:: What is expected ::
Search the listing below for the string "outline" and copy every line where it occurs.

:: Data shown ::

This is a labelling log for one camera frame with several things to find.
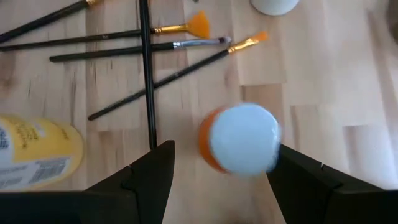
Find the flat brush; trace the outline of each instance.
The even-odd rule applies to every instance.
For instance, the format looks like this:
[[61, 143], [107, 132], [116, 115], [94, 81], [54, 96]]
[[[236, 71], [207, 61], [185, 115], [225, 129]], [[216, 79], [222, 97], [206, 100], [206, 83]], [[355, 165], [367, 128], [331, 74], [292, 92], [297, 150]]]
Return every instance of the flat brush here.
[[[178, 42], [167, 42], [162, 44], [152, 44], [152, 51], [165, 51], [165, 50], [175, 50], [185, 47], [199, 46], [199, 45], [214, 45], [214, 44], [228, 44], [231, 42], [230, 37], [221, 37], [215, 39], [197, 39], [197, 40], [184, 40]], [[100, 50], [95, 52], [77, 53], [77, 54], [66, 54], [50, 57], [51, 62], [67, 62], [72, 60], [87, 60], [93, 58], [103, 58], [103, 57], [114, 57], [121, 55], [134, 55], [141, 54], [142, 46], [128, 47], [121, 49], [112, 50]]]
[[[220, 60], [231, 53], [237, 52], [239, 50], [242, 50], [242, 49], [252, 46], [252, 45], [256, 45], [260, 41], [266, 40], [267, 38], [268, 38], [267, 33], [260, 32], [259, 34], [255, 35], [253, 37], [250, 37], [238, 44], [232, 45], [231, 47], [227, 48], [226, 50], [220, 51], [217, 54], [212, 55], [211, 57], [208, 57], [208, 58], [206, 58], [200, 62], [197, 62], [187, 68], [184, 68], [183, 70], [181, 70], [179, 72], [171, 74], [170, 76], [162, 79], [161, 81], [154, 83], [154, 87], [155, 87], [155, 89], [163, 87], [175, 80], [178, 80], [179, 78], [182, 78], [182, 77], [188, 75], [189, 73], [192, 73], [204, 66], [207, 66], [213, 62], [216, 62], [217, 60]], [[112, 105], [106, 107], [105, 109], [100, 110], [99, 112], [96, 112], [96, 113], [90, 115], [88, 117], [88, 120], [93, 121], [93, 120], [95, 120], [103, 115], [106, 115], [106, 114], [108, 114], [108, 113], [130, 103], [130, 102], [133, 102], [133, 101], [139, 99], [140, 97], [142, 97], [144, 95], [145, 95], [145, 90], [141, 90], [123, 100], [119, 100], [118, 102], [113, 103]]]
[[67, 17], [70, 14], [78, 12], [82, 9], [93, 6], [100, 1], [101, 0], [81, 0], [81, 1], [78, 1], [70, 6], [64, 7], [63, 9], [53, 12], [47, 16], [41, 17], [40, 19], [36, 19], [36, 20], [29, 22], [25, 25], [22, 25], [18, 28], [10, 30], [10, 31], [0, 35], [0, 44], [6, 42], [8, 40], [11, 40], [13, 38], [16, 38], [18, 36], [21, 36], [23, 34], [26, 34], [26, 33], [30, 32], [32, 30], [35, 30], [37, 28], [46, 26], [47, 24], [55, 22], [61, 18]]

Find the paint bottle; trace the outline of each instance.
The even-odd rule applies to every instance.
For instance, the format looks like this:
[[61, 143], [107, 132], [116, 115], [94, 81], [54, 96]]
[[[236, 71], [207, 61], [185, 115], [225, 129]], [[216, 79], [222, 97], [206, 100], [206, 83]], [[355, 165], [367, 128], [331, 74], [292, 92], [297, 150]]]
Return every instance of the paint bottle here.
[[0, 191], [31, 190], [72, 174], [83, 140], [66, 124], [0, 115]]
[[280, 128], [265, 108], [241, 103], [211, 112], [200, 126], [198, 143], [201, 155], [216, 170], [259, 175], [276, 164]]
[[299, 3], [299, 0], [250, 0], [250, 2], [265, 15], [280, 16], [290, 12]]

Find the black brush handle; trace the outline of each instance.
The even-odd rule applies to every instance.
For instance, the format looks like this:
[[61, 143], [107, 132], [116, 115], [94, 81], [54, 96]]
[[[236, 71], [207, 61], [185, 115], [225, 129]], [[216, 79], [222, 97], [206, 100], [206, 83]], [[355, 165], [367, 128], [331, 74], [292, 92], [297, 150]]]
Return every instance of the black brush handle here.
==
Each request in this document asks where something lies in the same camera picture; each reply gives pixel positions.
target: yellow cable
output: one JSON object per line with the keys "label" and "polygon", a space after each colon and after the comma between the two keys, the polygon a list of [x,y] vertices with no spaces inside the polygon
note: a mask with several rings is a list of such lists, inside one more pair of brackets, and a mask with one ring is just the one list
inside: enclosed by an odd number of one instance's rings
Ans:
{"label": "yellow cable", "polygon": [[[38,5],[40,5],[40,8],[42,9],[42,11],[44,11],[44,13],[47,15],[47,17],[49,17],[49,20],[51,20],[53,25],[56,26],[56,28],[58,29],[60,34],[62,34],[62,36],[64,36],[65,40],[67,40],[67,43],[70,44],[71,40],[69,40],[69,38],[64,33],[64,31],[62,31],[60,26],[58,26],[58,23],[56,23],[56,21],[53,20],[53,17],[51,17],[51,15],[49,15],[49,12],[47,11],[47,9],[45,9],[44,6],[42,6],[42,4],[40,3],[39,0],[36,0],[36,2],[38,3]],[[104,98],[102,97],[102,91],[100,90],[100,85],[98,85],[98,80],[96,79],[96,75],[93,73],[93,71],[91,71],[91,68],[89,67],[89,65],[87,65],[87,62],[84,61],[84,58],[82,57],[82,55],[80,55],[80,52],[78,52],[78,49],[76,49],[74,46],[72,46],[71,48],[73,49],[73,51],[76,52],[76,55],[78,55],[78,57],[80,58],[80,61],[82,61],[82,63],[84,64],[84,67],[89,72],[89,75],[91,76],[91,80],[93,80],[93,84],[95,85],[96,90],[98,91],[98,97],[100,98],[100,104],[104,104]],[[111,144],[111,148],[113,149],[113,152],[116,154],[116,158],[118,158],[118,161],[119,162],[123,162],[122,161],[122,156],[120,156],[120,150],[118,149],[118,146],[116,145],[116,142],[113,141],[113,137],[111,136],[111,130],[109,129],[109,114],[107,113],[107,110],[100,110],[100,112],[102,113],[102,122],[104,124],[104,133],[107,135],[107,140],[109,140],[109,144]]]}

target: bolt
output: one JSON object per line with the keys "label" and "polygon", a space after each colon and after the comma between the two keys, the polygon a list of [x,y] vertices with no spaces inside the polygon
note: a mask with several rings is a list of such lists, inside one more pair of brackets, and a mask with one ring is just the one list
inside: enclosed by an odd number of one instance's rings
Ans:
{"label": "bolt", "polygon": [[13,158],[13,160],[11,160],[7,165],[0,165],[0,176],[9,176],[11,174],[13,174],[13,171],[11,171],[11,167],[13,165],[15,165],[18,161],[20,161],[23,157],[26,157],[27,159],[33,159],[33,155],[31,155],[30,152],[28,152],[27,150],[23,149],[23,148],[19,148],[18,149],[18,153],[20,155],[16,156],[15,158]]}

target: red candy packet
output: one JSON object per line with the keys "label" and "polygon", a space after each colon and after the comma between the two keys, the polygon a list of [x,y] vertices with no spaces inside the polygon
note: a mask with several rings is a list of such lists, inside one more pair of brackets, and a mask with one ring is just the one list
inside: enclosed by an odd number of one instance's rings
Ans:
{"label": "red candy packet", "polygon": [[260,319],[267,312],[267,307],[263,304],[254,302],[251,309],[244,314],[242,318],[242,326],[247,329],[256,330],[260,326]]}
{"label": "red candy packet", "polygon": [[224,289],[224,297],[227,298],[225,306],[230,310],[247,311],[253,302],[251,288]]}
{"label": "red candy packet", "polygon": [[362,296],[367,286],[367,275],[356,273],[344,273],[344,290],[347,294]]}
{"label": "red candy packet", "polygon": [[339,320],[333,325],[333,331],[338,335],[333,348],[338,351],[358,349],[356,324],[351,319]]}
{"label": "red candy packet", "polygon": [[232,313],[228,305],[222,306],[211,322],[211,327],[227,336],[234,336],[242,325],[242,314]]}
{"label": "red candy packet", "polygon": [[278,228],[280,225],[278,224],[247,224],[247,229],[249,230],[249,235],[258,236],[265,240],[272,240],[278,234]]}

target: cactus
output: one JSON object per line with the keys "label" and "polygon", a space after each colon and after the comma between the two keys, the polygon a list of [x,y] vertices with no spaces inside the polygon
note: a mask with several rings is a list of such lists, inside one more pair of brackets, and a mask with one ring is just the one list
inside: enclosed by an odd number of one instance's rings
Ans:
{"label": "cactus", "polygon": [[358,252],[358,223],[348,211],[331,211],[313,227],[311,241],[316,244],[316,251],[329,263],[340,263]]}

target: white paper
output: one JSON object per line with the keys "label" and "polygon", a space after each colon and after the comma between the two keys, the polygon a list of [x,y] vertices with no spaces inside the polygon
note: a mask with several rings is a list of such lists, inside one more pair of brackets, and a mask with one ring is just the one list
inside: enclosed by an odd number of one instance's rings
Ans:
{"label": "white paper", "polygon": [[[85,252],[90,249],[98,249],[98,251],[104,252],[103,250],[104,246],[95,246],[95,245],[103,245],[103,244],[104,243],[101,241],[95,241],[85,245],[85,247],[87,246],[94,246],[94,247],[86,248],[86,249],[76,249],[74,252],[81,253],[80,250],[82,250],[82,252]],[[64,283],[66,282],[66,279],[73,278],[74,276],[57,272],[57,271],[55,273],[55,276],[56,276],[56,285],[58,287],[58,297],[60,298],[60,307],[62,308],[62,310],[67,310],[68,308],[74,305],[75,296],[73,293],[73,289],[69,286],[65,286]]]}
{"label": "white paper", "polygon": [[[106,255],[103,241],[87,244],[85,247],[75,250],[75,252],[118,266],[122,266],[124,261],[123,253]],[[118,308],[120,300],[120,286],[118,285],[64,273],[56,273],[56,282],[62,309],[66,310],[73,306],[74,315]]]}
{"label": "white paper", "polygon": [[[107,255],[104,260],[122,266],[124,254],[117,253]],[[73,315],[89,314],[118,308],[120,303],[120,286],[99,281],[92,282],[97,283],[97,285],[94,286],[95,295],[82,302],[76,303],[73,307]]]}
--
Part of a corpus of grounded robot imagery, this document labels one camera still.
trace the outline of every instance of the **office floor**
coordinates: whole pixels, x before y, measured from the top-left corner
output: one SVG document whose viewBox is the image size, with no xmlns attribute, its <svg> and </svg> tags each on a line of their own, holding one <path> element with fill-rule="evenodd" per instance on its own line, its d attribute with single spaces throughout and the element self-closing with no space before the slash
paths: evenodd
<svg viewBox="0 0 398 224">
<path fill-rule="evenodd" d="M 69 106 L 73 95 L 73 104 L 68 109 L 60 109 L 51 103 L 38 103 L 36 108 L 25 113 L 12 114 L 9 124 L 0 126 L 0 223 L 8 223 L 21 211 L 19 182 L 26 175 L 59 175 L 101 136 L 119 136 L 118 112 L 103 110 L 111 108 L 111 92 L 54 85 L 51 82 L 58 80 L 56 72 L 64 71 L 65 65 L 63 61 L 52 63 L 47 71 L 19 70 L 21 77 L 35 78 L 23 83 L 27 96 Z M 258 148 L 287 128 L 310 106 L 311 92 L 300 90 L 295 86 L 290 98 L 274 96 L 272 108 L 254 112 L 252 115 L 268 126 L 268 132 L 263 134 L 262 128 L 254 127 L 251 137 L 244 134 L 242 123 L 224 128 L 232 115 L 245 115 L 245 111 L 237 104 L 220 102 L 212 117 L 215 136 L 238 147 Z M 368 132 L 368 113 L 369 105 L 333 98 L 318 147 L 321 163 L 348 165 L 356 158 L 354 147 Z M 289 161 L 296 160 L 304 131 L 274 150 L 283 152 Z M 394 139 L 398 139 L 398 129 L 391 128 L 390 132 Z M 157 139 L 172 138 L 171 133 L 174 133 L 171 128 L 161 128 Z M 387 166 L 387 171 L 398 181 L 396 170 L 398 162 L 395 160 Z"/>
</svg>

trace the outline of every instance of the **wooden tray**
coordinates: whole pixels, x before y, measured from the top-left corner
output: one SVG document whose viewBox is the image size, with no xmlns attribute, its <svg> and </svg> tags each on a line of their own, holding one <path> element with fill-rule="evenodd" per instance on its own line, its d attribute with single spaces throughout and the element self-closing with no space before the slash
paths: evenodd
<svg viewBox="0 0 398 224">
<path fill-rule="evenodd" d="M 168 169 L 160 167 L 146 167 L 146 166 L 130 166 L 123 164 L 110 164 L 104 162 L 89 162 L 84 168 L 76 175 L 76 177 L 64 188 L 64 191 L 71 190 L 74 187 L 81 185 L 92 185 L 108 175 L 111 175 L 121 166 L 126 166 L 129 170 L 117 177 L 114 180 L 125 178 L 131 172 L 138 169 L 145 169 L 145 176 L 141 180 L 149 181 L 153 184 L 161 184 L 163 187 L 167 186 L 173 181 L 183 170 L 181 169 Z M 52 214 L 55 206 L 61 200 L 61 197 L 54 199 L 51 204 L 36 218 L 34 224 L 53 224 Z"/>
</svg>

:: Solution to this task ::
Find the flat brush; trace the outline of each instance.
Find the paint bottle; trace the outline of each instance.
Find the black brush handle; trace the outline of each instance.
trace the outline of every instance of the **office floor**
trace the outline of every instance of the **wooden tray**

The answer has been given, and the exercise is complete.